Jorge Sampaio admitiu ainda a hipótese de queda do governo e formulou votos (deve ser a expressão mais adequada) de se “abrir  um trabalho com os parceiros sociais, com os vários actores sociais, com os jovens que andam por aí e com o partido principal da oposição, uma vez que infelizmente o Bloco de Esquerda e o PCP estão fora deste esquema”.

É óbvio que Jorge Sampaio,  considerado por muitos como uma pessoa aberta e claramente de esquerda, muito mais do que outros elementos destacados do Partido Socialista, na realidade também não abandonou as linhas de actuação que se traduzem em slogans como “o socialismo na gaveta”,  “à nossa esquerda não há ninguém”, etc.  É assim que anda a muito falada unidade da esquerda, tida por muitos como indispensável para se sair do atoleiro em que a oligarquia dominante afundou o país. Assim se vê, que, se se espera por esse objectivo complicado, nunca mais lá vamos.

O caso da Islândia tem as suas peculiaridades. Os islandeses são poucos, têm tradições muito arreigadas e um nível cultural elevado. Contudo mostram-nos caminhos que se podem aproveitar. Um é que a participação dos partidos, sobretudo a dos partidos do arco do poder (expressão do insuspeito  Marcelo Rebelo de Sousa, ao que Diário de Bordo se lembra) tem de ser muito mitigada. Por uma razão simples, eles foram a correia de transmissão (perdoem mais uma expressão consagrada) de mentores da austeridade como processo da transferência de rendimentos (vide o caso da taxa social única) e da concentração de riqueza nas mãos de cada vez menos pessoas e instituições. O facto de os partidos fora do arco do poder não terem assinado o acordo com a troika, ou de serem excluídos de acordos governamentais, não os limita, pelo contrário. Vendo bem, estão em muito melhor posição para caminhar para o fim da austeridade troika/passos/portas, do que o Dr. Seguro ou o Dr. Sampaio, y sus muchachos.

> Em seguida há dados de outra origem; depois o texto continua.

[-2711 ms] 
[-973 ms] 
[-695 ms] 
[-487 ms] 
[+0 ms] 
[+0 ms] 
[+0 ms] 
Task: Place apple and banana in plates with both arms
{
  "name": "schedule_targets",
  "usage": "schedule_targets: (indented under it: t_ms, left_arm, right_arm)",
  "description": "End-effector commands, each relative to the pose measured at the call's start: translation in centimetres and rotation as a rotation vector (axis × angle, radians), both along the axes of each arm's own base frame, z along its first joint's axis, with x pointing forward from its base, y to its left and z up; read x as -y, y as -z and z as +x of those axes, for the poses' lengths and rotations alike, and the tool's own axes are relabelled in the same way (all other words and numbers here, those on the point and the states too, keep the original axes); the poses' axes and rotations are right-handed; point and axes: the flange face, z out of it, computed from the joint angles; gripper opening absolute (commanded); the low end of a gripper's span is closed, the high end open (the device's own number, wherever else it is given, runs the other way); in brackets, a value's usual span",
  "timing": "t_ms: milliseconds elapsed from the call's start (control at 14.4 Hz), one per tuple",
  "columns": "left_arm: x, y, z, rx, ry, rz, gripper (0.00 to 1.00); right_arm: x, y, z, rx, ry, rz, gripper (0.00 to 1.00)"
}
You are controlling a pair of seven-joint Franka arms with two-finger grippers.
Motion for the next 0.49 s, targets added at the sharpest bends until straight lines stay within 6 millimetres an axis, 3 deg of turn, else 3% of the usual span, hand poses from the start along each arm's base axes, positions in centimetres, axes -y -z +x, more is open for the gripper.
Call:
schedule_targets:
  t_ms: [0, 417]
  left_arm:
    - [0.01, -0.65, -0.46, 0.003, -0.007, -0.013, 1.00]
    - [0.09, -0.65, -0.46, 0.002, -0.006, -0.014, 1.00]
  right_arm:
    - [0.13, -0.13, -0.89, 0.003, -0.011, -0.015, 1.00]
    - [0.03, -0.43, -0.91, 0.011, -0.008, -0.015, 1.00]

É um facto que os partidos políticos, como todas as instituições que disputam o poder (declarada ou veladamente) são um mal. E é discutível que sejam um mal necessário. Nunca poderão substituir os movimentos sociais, devem ser impedidos de regular todos os sectores da vida das pessoas (uma das pedras basilares do totalitarismo religioso ou político) e têm de respeitar  as liberdades, se aspiram a ser democráticos (não à moda da democracia orgânica do Dr. Salazar, claro). Mas hoje em dia vamos tendo de viver com eles. Procurando claro, que eles não nos substituam.